The hosting view acts as an accessibility container, vending only the scroll view. The scroll view isn't an element itself or an accessibility container, so we look at its subviews. The first subview is the PlatformGroupContainer, in which we look at its subviews again, but none are elements. The other two subviews (the scroll indicators) are hidden, so we can ignore them. By the end, we've parsed the entire hierarchy without finding any accessibility elements.

Testing this on 14.2, the PlatformGroupContainer serves as an accessibility container, vending a series of SwiftUI.AccessibilityNode instances:

UIView, subviews (1)

-> SwiftUI.UIHostingView<SwiftUIViewWithScrollView>, accessibility container (1)

   -> SwiftUI.HostingScrollView, subviews (3)

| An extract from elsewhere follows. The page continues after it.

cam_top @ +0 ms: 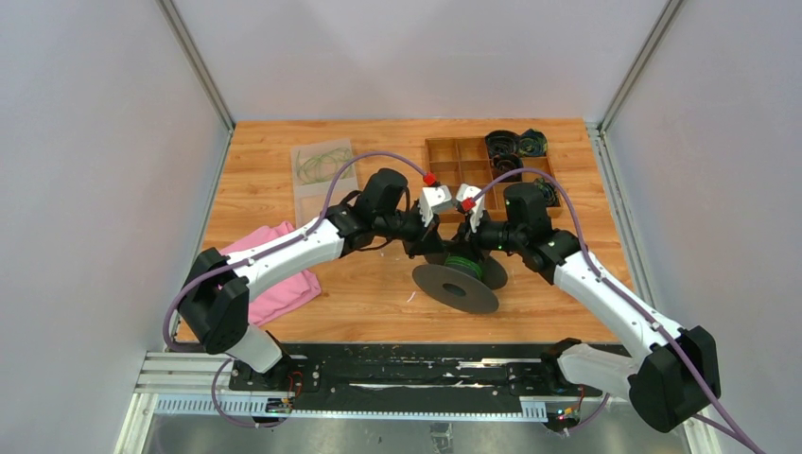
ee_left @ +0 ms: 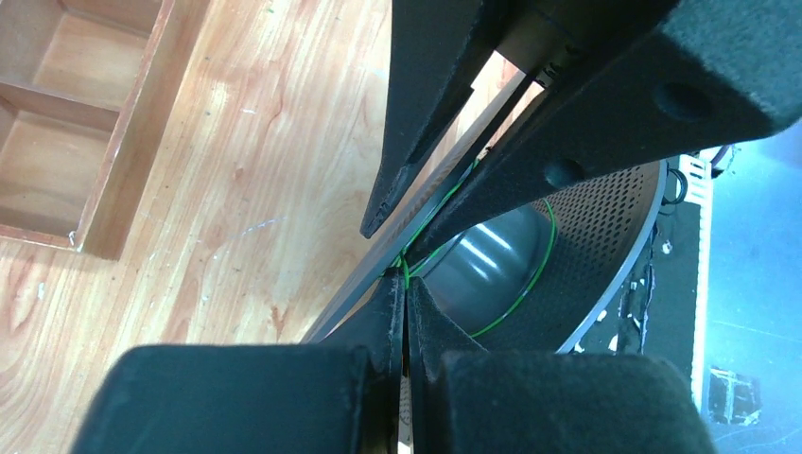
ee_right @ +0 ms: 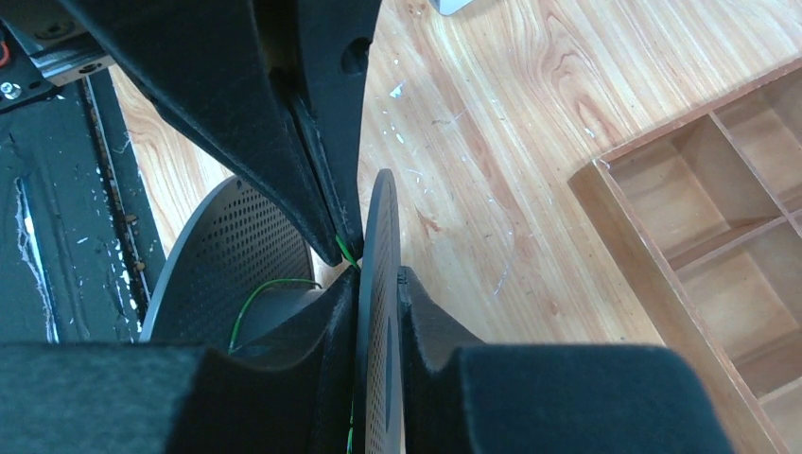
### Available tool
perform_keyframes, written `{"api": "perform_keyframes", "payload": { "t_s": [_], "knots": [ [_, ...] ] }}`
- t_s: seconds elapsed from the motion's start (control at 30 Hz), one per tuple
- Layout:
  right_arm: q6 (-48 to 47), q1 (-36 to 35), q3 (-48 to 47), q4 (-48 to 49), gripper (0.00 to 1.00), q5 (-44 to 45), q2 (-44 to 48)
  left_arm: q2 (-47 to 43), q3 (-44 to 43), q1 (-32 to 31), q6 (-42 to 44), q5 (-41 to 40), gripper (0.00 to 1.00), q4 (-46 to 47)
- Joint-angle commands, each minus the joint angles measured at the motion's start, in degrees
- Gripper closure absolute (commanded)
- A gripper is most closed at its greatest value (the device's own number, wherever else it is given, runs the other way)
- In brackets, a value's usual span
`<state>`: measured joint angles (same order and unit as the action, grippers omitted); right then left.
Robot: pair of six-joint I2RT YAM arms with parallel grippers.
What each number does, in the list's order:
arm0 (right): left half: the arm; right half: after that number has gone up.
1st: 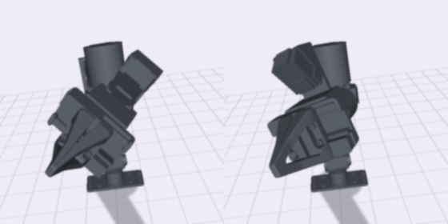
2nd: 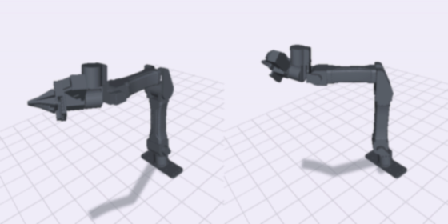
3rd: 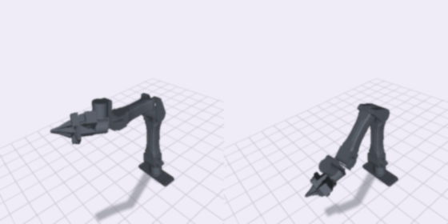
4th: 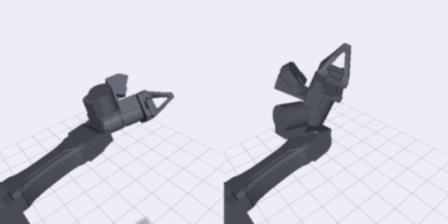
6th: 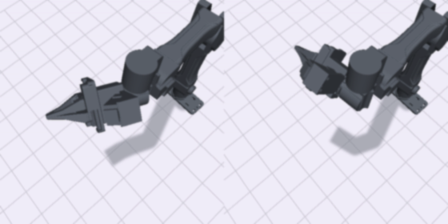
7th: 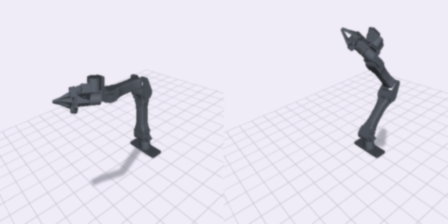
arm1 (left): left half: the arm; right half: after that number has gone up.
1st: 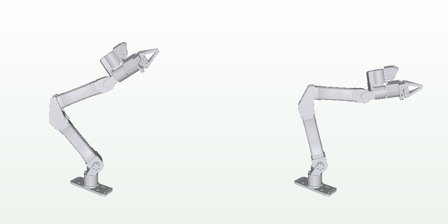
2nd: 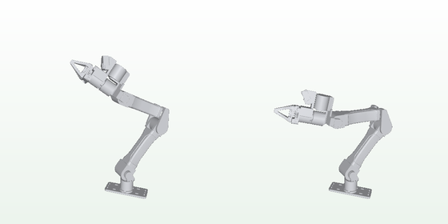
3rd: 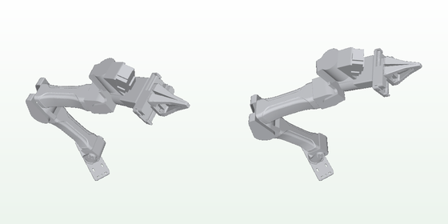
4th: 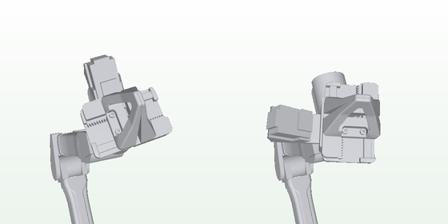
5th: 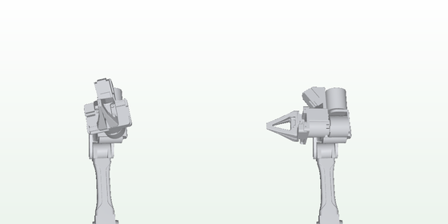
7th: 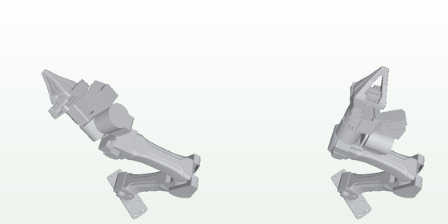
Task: Wrap the cables
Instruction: Place the cable reel at the center of the board.
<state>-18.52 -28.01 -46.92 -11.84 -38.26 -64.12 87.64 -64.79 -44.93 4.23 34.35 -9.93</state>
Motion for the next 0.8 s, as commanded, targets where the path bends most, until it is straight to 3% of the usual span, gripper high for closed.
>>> {"api": "perform_keyframes", "payload": {
  "t_s": [0.0, 0.23, 0.5, 0.6, 0.77],
  "knots": [
    [-3.18, -2.63, 1.02, -1.84, 0.83, 2.71, -0.07, 0.31, 1.18, -0.95, -0.58, 1.90, 1.00, 1.36],
    [-5.20, -3.15, 0.59, -2.90, 0.99, 2.58, 0.05, 0.59, 2.25, -0.95, -0.94, 2.64, 0.96, 2.58],
    [-7.77, -3.15, -1.06, -5.93, 0.99, 0.78, -0.20, -0.39, 3.30, -0.95, 0.11, 3.38, 0.88, 3.89],
    [-8.28, -3.19, -1.24, -6.73, 0.99, -0.47, -0.33, -0.73, 3.37, -0.97, 0.46, 3.35, 0.99, 4.16],
    [-7.85, -3.19, -2.36, -7.05, 0.99, -1.14, -1.31, -0.58, 3.69, -0.95, -0.04, 3.90, 1.00, 5.72]
  ]
}}
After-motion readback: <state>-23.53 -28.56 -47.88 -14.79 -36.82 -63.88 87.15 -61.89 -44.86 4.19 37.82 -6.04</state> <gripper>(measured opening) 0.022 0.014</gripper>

      -> SwiftUI.HostingScrollView.PlatformGroupContainer, accessibility container (8)

         -> SwiftUI.AccessibilityNode (element)
         -> SwiftUI.AccessibilityNode (element)
         -> SwiftUI.AccessibilityNode (element)
         -> SwiftUI.AccessibilityNode (element)
         -> SwiftUI.AccessibilityNode (element)
         -> SwiftUI.AccessibilityNode (element)
         -> SwiftUI.AccessibilityNode (element)
         -> SwiftUI.AccessibilityNode (element)

      -> UIScrollViewScrollIndicator, hidden

      -> UIScrollViewScrollIndicator, hidden

It definitely seems like this was a SwiftUI bug in iOS 14.{0,1} that's now fixed in iOS 14.2. I'm not sure how exactly VoiceOver was still able to find the elements (presumably it must communicate with SwiftUI in a different way), but I don't see anything through the UIAccessibility API that would give us access to them. 😕

fbernutz commented 3 years ago

Thanks for your analysis. As iOS 14.2 is already officially released, I'll change my snapshot references to 14.2 soon, so there's no need for a workaround for the two other iOS versions I think.

NickEntin commented 3 years ago

I just added snapshots for iOS 14.2 (see #52) if you want to add some regression tests for this. Happy to close out this issue now, or anything else you think needs to be addressed?

fbernutz commented 3 years ago

Awesome, just saw that! Thanks for all the support and feel free to close this issue.